**EXERCISE**: Lines from the beginning of the entries up to and including the one with "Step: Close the" must be duplicated word for word; leave out all others.

**DATA**:

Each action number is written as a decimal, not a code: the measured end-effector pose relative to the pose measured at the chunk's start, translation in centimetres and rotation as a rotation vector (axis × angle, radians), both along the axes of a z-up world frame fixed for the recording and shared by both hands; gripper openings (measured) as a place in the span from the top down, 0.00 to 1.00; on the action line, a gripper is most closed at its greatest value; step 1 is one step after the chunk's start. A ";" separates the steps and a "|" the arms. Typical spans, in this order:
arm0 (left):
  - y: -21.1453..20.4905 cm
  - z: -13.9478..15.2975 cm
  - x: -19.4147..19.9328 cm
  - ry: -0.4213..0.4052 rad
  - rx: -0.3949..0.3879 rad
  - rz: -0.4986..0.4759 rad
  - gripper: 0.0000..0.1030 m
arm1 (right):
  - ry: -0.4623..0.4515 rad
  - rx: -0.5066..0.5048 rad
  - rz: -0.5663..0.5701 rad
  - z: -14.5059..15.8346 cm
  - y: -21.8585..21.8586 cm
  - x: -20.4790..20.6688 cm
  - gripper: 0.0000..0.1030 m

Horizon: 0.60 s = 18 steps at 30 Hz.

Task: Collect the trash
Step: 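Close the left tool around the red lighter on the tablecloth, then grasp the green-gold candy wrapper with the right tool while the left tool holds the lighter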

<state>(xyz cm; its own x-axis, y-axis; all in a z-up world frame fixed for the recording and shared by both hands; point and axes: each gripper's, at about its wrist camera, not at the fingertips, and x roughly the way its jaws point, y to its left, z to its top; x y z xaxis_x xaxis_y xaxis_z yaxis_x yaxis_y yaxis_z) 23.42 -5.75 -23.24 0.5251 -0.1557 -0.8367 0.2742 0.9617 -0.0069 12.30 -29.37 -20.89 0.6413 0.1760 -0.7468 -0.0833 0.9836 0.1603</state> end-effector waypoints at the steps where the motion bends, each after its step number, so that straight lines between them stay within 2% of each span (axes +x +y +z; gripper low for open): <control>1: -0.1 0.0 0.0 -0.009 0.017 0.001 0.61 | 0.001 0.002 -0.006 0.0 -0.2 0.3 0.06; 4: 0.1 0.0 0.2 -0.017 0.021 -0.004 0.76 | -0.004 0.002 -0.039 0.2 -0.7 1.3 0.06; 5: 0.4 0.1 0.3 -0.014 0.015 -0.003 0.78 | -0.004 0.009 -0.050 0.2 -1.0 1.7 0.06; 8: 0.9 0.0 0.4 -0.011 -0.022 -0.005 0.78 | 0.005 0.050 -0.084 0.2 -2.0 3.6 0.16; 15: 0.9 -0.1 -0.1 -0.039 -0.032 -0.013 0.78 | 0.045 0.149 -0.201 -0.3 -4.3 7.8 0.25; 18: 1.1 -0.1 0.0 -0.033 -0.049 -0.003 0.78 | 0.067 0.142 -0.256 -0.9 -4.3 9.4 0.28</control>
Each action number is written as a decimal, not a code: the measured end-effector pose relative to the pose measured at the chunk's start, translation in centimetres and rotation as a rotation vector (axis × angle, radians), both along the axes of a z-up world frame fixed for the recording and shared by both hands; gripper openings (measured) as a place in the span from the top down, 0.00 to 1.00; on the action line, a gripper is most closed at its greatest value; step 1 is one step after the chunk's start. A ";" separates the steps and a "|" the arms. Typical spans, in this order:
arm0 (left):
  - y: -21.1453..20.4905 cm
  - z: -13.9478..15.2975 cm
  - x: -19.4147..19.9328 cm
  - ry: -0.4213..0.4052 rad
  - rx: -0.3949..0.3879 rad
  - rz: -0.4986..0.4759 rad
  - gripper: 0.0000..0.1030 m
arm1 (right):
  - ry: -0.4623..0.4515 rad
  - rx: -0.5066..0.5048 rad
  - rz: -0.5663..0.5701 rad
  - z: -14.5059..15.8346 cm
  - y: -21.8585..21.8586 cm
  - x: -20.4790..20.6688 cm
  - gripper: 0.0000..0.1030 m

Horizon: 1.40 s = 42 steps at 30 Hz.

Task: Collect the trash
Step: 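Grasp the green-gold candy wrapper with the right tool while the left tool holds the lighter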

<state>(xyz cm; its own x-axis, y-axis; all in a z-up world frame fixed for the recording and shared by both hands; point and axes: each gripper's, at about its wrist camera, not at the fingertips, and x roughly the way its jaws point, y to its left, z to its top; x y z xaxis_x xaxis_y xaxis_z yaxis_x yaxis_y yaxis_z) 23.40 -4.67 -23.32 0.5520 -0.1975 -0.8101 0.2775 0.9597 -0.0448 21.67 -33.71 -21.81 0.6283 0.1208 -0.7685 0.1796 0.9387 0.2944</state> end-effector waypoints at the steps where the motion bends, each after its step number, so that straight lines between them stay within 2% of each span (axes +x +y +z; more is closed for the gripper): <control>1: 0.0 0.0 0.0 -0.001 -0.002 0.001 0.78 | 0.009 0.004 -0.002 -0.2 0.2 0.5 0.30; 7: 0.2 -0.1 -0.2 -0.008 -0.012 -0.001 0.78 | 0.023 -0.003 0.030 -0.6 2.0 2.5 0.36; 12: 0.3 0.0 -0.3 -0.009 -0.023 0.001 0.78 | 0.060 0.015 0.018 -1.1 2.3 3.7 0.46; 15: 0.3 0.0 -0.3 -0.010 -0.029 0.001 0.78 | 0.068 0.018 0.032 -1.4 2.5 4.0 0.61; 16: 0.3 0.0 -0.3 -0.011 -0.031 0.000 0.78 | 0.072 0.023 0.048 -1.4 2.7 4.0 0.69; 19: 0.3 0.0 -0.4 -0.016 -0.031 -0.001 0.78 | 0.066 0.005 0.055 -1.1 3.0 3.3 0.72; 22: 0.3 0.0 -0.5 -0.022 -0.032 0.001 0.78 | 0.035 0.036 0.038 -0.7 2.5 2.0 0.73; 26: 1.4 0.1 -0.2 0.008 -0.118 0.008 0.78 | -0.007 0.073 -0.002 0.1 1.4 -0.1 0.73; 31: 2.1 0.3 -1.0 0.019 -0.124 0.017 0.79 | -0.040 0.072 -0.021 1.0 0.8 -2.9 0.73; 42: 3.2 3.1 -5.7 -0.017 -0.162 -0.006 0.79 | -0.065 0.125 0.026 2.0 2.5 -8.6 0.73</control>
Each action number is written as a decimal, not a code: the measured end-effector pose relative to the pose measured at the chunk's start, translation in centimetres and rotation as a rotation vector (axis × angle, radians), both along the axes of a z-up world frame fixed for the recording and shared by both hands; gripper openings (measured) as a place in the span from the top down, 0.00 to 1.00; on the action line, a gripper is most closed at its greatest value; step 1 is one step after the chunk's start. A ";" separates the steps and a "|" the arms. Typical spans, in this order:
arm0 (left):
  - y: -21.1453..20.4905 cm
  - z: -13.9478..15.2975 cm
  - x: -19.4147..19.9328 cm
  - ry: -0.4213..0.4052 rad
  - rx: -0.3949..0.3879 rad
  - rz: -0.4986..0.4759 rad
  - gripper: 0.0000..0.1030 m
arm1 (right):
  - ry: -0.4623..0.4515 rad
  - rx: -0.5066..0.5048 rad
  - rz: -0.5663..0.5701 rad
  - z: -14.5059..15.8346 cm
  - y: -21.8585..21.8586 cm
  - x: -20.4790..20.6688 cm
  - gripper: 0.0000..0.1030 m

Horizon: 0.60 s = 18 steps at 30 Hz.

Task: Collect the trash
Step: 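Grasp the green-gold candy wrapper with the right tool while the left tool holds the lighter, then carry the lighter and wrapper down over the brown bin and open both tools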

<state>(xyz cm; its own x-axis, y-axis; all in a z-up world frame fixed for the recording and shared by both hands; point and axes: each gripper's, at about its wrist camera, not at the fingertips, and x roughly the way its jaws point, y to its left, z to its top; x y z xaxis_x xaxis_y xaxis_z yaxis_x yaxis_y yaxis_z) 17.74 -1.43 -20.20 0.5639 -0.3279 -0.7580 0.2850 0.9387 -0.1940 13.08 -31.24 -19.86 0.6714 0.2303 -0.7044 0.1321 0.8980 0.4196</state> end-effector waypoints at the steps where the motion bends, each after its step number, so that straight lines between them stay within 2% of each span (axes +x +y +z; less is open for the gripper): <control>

**RESULT BELOW**:
Each action number is written as a decimal, not a code: the measured end-effector pose relative to the pose measured at the chunk's start, translation in centimetres and rotation as a rotation vector (axis × angle, radians), both along the axes of a z-up world frame fixed for the recording and shared by both hands; gripper openings (measured) as a place in the span from the top down, 0.00 to 1.00; on the action line, a gripper is most closed at its greatest value; step 1 is one step after the chunk's start. A ";" separates the steps and a "|" the arms. Typical spans, in this order:
arm0 (left):
  - y: -21.1453..20.4905 cm
  - z: -13.9478..15.2975 cm
  - x: -19.4147..19.9328 cm
  - ry: -0.4213..0.4052 rad
  - rx: -0.3949..0.3879 rad
  - rz: -0.4986..0.4759 rad
  - gripper: 0.0000..0.1030 m
arm1 (right):
  - ry: -0.4623..0.4515 rad
  - rx: -0.5066..0.5048 rad
  - rz: -0.5663..0.5701 rad
  - z: -14.5059..15.8346 cm
  - y: -21.8585..21.8586 cm
  - x: -20.4790..20.6688 cm
  - gripper: 0.0000..0.1030 m

Horizon: 0.60 s = 18 steps at 30 Hz.

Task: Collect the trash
Step: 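Close the left tool around the red lighter on the tablecloth, then grasp the green-gold candy wrapper with the right tool while the left tool holds the lighter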

There is nothing else to the answer.